◆ Task to carry out
Locate the string "kindly" in the records below. Copy every line where it occurs.

Data records
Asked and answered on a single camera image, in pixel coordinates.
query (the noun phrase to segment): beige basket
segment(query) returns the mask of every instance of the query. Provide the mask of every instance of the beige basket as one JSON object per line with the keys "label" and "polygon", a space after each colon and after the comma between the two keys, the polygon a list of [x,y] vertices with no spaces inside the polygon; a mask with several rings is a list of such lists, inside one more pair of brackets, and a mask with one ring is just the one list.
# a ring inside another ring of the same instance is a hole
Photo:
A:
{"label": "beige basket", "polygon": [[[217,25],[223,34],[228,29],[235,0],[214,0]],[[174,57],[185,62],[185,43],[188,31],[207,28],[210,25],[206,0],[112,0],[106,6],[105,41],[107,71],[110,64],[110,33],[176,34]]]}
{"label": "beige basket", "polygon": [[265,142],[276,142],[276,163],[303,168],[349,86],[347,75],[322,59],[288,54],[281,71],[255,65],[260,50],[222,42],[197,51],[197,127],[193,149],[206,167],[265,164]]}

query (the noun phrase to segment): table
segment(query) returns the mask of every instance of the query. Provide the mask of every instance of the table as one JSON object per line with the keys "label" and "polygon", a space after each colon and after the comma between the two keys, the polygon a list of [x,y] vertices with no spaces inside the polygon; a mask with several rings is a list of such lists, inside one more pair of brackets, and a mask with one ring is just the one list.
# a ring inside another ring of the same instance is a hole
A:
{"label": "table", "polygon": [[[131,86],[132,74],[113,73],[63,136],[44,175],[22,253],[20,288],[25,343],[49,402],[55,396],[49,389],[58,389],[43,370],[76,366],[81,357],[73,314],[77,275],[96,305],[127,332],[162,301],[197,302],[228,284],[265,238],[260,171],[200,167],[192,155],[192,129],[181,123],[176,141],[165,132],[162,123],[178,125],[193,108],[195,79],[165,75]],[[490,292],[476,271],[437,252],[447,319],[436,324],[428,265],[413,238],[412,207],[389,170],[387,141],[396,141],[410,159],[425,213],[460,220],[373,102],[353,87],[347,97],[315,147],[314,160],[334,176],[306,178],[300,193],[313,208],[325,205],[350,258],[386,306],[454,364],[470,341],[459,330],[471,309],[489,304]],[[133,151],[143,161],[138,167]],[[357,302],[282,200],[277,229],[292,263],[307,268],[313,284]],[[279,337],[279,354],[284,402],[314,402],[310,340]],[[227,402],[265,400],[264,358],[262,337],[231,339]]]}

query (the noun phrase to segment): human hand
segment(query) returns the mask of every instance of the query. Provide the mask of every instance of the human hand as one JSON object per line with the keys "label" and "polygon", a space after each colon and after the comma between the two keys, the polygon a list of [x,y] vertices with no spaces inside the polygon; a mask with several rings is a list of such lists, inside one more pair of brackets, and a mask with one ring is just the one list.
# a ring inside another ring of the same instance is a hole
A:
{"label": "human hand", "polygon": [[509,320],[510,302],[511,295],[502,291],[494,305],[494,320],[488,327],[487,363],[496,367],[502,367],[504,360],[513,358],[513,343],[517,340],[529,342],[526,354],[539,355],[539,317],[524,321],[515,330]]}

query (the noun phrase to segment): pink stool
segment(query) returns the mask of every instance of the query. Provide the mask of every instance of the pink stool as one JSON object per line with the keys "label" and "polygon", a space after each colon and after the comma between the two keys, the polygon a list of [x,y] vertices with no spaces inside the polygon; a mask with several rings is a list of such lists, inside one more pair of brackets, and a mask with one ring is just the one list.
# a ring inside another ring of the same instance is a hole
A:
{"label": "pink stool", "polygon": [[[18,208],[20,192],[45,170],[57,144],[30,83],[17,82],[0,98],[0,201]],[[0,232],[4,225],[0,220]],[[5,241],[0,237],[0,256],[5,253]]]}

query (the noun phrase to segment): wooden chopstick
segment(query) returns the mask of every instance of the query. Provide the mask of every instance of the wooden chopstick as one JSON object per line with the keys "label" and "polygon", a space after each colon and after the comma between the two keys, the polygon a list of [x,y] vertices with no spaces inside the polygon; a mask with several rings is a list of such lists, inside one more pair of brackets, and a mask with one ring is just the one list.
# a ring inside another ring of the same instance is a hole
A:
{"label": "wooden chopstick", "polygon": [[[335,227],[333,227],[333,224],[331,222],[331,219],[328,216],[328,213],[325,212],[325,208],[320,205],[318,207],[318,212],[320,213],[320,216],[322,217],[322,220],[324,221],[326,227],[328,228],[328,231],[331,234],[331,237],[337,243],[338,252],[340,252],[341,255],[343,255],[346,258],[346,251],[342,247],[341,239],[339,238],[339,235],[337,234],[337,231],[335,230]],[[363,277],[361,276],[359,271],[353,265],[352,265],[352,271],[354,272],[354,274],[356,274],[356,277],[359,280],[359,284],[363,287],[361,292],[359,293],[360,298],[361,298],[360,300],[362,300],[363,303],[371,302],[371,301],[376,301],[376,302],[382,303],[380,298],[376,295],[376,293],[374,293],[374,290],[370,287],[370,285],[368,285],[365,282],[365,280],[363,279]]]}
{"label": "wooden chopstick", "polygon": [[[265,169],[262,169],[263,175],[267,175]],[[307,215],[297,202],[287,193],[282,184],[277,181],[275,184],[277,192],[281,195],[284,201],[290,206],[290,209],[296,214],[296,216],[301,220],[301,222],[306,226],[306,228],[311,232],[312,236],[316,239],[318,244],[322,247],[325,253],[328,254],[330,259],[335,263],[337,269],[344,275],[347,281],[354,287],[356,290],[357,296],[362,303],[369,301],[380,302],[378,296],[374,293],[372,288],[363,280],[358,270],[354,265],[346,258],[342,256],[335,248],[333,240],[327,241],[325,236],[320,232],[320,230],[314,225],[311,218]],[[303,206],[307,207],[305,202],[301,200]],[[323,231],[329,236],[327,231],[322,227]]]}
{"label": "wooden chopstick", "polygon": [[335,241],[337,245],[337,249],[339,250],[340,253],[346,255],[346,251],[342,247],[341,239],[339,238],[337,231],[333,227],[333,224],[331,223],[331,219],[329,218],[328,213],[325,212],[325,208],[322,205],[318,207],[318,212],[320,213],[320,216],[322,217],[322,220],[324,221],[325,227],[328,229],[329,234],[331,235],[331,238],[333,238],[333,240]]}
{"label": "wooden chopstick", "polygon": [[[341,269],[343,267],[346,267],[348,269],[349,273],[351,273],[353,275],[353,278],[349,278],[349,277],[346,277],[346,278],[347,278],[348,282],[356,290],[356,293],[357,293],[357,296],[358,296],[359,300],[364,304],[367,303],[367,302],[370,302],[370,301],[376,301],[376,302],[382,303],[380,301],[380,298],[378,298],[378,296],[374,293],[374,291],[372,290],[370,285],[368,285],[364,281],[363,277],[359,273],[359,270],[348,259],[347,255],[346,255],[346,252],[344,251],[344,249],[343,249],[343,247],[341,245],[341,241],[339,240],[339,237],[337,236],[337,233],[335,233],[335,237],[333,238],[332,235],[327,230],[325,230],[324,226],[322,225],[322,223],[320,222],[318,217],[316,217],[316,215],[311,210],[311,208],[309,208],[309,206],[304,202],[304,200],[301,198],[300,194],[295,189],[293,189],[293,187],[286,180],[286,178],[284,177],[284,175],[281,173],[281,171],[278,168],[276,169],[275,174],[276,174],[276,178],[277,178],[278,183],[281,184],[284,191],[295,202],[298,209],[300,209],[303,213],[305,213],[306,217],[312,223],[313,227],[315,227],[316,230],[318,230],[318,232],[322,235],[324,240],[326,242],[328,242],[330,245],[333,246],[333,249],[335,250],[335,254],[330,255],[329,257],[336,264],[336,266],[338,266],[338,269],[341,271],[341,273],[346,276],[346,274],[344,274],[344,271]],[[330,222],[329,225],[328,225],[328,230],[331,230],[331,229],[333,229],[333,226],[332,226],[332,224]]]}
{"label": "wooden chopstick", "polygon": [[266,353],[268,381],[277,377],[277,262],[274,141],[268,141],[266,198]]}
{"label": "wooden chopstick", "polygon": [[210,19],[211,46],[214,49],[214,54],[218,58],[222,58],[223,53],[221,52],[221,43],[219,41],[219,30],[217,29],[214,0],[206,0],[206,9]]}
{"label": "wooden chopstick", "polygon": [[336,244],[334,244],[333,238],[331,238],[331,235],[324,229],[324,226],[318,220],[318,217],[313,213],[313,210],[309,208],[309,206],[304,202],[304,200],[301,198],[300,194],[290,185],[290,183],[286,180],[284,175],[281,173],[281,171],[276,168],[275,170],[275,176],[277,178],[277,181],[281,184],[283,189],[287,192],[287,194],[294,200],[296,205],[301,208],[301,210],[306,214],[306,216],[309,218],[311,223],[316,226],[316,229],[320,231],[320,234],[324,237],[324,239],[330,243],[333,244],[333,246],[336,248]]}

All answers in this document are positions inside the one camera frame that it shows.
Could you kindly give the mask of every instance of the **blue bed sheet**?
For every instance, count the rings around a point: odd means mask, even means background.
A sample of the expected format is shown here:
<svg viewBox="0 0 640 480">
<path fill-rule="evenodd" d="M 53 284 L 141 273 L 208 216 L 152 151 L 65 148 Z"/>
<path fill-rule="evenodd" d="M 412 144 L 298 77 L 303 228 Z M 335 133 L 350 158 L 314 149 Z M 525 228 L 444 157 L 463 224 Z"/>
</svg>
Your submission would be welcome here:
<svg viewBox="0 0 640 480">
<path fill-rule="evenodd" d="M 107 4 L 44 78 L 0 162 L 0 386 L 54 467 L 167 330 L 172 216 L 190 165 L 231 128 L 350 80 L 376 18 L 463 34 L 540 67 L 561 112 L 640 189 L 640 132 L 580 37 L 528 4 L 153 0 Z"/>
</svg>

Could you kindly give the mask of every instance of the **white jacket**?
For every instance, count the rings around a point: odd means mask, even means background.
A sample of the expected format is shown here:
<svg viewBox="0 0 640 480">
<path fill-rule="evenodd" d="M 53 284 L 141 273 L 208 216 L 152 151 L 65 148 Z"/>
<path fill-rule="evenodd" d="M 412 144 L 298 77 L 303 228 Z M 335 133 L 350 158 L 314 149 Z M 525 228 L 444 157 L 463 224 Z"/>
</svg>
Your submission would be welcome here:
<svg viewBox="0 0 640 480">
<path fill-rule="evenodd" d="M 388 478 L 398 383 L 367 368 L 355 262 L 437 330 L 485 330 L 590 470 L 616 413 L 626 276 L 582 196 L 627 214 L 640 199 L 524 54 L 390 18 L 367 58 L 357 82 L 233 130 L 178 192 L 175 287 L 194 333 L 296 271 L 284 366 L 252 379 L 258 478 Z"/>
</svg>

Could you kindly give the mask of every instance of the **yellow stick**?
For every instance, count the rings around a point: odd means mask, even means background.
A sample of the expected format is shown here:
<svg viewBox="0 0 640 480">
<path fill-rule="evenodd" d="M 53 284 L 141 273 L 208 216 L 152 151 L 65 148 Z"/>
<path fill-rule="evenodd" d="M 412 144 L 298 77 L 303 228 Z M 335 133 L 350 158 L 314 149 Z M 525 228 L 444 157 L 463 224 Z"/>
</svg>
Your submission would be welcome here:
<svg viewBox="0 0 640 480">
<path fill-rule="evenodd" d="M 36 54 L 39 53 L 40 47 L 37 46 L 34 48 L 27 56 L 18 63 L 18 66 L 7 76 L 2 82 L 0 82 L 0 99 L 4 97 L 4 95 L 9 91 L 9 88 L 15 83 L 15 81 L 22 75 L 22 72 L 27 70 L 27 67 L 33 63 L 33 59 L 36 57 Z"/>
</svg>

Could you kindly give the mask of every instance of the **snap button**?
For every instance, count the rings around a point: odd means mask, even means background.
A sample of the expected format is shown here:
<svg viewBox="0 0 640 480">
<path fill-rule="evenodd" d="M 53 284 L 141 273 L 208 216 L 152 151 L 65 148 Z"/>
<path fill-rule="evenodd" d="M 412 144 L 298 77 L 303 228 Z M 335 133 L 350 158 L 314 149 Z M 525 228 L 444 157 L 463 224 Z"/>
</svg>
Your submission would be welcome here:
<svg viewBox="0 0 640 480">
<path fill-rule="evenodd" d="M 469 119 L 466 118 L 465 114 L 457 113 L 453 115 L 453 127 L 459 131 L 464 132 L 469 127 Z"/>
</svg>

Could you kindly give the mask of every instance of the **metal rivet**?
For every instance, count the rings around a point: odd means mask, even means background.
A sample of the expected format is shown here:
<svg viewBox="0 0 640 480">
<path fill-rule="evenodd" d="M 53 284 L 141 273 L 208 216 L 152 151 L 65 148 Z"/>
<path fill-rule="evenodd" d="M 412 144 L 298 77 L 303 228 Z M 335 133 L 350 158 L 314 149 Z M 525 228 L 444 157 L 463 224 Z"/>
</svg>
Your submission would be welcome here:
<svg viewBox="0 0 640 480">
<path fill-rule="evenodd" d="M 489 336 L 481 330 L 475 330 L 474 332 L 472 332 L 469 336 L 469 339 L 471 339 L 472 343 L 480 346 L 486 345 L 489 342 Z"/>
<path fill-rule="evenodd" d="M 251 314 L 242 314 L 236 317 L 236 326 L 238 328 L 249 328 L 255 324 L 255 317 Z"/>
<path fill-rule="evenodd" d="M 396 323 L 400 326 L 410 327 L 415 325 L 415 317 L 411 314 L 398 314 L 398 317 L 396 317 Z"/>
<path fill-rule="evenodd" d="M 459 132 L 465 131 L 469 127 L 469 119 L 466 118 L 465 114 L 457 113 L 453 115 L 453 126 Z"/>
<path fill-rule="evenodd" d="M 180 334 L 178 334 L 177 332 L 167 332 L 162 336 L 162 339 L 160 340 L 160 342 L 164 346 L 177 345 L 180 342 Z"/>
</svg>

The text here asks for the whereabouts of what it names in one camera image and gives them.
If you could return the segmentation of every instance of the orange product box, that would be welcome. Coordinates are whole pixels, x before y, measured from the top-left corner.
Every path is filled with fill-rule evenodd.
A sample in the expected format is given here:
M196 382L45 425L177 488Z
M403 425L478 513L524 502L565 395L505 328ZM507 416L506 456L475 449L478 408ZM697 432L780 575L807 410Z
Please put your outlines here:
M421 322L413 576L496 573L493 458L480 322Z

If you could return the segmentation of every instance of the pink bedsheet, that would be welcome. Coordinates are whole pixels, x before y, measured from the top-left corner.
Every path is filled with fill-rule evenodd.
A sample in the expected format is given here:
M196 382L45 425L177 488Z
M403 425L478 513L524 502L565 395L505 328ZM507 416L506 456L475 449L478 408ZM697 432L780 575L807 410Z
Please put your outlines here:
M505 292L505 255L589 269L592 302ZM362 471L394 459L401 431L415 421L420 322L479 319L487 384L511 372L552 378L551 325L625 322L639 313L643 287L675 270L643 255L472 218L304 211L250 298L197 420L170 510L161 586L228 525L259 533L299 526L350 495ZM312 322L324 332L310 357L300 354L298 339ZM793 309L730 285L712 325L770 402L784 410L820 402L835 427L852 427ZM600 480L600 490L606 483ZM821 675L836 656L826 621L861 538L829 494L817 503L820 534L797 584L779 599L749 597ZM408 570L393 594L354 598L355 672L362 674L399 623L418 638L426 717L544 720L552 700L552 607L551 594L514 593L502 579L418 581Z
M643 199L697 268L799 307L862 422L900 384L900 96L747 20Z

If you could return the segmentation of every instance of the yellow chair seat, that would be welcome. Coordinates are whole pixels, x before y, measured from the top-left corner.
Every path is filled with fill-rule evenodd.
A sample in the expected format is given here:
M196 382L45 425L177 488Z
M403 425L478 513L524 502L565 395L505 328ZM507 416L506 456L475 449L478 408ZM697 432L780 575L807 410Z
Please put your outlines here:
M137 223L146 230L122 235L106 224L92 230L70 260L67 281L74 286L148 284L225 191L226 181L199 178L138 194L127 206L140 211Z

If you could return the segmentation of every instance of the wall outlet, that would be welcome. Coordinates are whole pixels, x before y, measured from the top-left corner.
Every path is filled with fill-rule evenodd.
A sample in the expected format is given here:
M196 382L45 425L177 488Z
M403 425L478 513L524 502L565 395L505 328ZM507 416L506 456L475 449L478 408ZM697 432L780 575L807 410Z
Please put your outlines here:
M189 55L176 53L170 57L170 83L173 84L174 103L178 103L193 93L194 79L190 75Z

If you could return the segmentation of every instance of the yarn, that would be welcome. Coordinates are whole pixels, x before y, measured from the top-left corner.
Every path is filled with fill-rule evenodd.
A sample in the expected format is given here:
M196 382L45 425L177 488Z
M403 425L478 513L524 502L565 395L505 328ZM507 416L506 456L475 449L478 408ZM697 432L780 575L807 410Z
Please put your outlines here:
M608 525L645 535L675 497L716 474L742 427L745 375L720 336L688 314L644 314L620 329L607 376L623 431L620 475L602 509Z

◆ Problem solution
Could you kindly give the mask of every instance of the **blue bed sheet**?
Could you kindly give the mask of every instance of the **white jacket**?
Could you kindly give the mask of every instance of the **yellow stick**?
Could you kindly give the mask of every instance of the **snap button**?
Could you kindly give the mask of every instance of the **metal rivet**?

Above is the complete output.